WAL & Durability
Write-Ahead Logging
Write-Ahead Logging is the mechanism that makes PostgreSQL durable. The rule is absolute: every change to data must be written to the WAL before the corresponding data page is written to disk. If the server crashes, Postgres replays the WAL from the last checkpoint to bring the database back to a consistent state.
Without WAL, Postgres would need to flush every dirty buffer to disk on every commit. That would be catastrophically slow. WAL converts random writes (scattered data pages across the filesystem) into sequential writes (append-only log), which is orders of magnitude faster on both spinning disks and SSDs.
How WAL Works
When a transaction modifies data:
- The backend writes a WAL record describing the change into the WAL buffer (shared memory).
- On COMMIT, the backend (or the WAL writer) flushes the WAL buffer to disk. The
fsynccall guarantees the data is on stable storage. - The dirty data page in shared buffers is not flushed yet. It remains in memory with the modification applied.
- Eventually, the checkpointer writes the dirty page to the data file.
The critical insight: the WAL record is written first. If the server crashes after step 2 but before step 4, the data file is stale. But the WAL contains everything needed to reconstruct the change. On recovery, Postgres replays WAL records to bring data files up to date.
-- Current WAL position
SELECT pg_current_wal_lsn();
pg_current_wal_lsn
---------------------
0/1A3B4C00
The LSN (Log Sequence Number) is a pointer into the WAL stream. It is a 64-bit value represented as two 32-bit hex numbers separated by a slash.
WAL Segments
WAL is stored as a series of 16MB files (called segments) in the pg_wal/ directory:
$ ls -la pg_wal/
-rw------- 1 postgres postgres 16777216 Apr 15 10:30 000000010000000000000001
-rw------- 1 postgres postgres 16777216 Apr 15 10:35 000000010000000000000002
-rw------- 1 postgres postgres 16777216 Apr 15 10:40 000000010000000000000003
The filename encodes the timeline and segment number.
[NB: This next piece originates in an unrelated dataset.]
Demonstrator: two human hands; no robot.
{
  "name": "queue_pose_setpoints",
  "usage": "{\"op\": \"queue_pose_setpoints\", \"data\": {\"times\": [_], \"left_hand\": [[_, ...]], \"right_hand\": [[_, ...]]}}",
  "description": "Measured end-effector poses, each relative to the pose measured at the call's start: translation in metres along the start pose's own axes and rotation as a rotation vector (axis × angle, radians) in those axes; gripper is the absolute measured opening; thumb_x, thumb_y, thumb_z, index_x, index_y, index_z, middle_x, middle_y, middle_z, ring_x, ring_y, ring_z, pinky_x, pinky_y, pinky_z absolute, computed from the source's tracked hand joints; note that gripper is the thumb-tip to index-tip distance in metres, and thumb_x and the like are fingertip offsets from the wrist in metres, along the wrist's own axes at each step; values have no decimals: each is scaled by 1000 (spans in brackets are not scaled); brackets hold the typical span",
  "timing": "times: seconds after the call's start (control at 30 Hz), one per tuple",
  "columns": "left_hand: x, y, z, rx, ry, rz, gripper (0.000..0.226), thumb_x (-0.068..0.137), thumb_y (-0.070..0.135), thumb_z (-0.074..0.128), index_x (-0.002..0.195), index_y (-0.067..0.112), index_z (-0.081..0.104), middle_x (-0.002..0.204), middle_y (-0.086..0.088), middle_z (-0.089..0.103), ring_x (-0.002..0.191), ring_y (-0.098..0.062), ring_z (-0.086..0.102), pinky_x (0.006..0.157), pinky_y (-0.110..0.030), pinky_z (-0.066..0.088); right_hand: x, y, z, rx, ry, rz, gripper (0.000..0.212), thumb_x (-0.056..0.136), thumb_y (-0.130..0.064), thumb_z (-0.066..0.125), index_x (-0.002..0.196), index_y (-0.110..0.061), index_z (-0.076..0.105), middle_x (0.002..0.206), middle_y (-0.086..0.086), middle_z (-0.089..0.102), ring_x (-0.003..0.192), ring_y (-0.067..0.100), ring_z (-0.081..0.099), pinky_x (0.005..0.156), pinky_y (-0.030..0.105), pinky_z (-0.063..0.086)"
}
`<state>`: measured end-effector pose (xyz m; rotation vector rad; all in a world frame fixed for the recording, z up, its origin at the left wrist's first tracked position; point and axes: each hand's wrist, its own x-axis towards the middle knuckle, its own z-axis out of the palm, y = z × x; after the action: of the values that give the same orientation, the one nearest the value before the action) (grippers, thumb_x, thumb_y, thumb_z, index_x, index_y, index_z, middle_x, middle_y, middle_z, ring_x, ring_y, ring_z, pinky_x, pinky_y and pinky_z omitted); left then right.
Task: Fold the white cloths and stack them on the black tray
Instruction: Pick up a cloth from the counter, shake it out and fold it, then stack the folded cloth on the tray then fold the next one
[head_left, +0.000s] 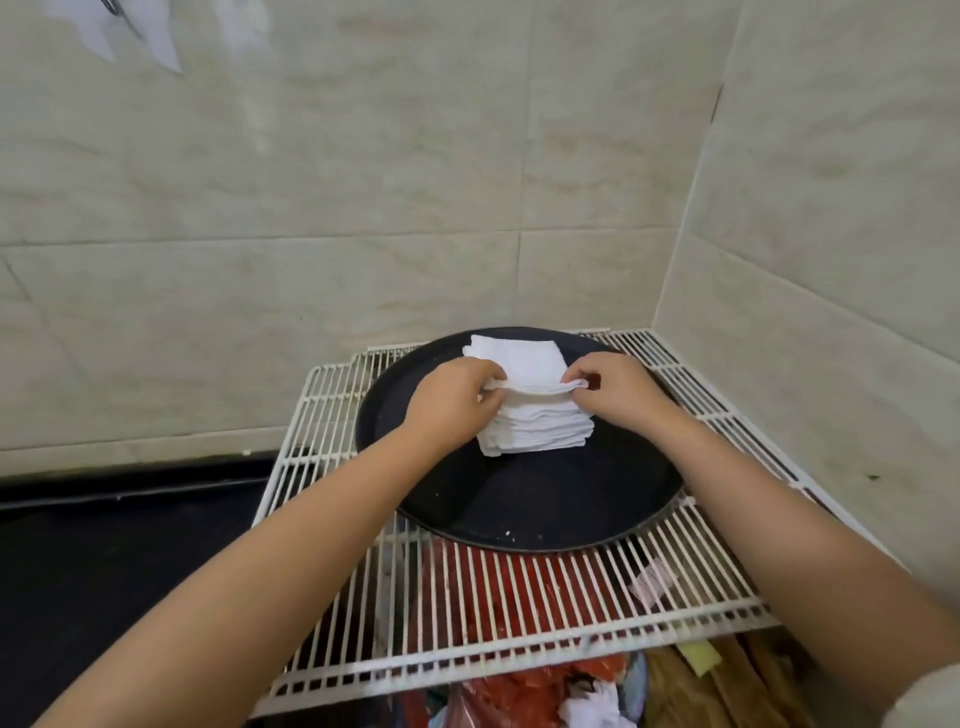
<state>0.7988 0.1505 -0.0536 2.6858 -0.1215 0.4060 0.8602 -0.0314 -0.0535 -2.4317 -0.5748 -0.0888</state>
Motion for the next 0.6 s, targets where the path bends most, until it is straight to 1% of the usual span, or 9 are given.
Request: {"op": "queue_pose_setpoints", "data": {"times": [0.03, 0.07, 0.17, 0.23, 0.3, 0.37, 0.43, 0.53, 0.6], "left_hand": [[-2, 0, -1, 11, 13, 2, 30, 92, 21, 53, 120, 13, 60, 116, -5, 64, 102, -20, 59, 81, -27, 43], [-4, 0, -1, 32, 16, 11, 30, 92, 22, 52, 120, 14, 60, 116, -4, 64, 102, -20, 59, 81, -27, 43], [-13, 1, 3, 111, -66, 61, 34, 94, 25, 49, 126, 16, 55, 125, -2, 60, 112, -20, 56, 89, -30, 44], [-20, 1, 3, 126, -102, 69, 38, 95, 24, 45, 132, 17, 49, 136, -2, 52, 121, -20, 51, 95, -33, 45], [-32, 0, -6, 144, -92, 56, 42, 96, 21, 42, 138, 18, 40, 145, -2, 40, 127, -22, 45, 97, -36, 45], [-47, -9, -25, 209, -51, 13, 42, 96, 21, 41, 137, 15, 40, 145, -7, 37, 127, -27, 44, 97, -40, 44], [-70, -29, -53, 306, -11, -47, 37, 94, 21, 41, 129, 10, 47, 139, -12, 43, 122, -33, 46, 98, -42, 43], [-130, -84, -107, 396, 8, -199, 35, 94, 23, 41, 126, 9, 46, 133, -14, 46, 120, -34, 46, 94, -42, 42], [-182, -125, -146, 466, 25, -289, 37, 96, 25, 40, 129, 10, 45, 133, -11, 48, 120, -31, 46, 92, -40, 43]], "right_hand": [[-1, 0, -2, 4, -5, -5, 22, 78, 3, 52, 91, -3, 69, 88, 1, 59, 80, 13, 52, 60, 3, 35], [-2, 0, -3, 9, -20, -1, 21, 78, 3, 52, 89, -3, 69, 85, 0, 59, 78, 14, 52, 60, 6, 35], [-5, -1, -4, -45, -123, 53, 22, 77, 2, 52, 91, -5, 68, 83, 1, 59, 79, 17, 54, 62, 21, 40], [-6, -7, -6, -172, -215, 80, 26, 77, -3, 52, 99, -8, 66, 92, 2, 59, 91, 19, 57, 71, 25, 40], [-8, -25, -5, -318, -227, 104, 31, 79, -10, 53, 109, -11, 62, 112, 7, 60, 109, 24, 54, 83, 26, 41], [-13, -59, 0, -429, -166, 109, 36, 83, -20, 53, 118, -13, 57, 127, 9, 54, 118, 29, 49, 94, 35, 42], [-21, -107, 14, -488, -127, 50, 34, 86, -23, 52, 118, -12, 57, 126, 13, 55, 115, 33, 51, 93, 39, 43], [-38, -191, 54, -461, -85, -109, 30, 85, -20, 52, 111, -8, 60, 118, 17, 61, 108, 36, 55, 85, 36, 46], [-51, -249, 91, -407, -89, -227, 34, 84, -20, 52, 116, -11, 58, 124, 17, 58, 113, 36, 53, 91, 37, 45]]}}
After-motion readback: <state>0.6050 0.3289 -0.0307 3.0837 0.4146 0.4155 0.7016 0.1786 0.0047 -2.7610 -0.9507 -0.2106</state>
Postgres writes to segments sequentially, and after a checkpoint, old segments that have been fully checkpointed can be recycled (renamed and reused) or removed.
The number of WAL segments on disk is bounded by min_wal_size and max_wal_size:
min_wal_size = 1GB # keep at least this much WAL on disk
max_wal_size = 4GB # trigger a checkpoint if WAL exceeds this
If WAL production exceeds max_wal_size, Postgres forces a checkpoint to allow old segments to be recycled.
Checkpoints
A checkpoint is the event where all dirty buffers in shared memory are written to the data files on disk. After a checkpoint completes, Postgres knows that all changes up to a specific WAL position are safely in the data files. WAL before that position is no longer needed for crash recovery.
What Triggers a Checkpoint
checkpoint_timeout = 5min # Time-based trigger
max_wal_size = 4GB # WAL volume trigger
A checkpoint occurs when either condition is met, or when you run the CHECKPOINT command manually.
Checkpoint Spread
Writing all dirty buffers at once creates an I/O spike. The checkpoint_completion_target setting spreads the writes:
checkpoint_completion_target = 0.9
With a 5-minute checkpoint interval and a target of 0.9, Postgres spreads the writes over 4.5 minutes, leaving 0.5 minutes of buffer before the next checkpoint.
Monitoring Checkpoints
SELECT checkpoints_timed, checkpoints_req,
buffers_checkpoint, buffers_clean, buffers_backend
FROM pg_stat_bgwriter;
- checkpoints_timed: Checkpoints triggered by
checkpoint_timeout(normal) - checkpoints_req: Checkpoints triggered by
max_wal_sizeor manual request (too many means WAL is filling too fast) - buffers_backend: Buffers written by backends (not the background writer). If this is high, the background writer is not keeping up.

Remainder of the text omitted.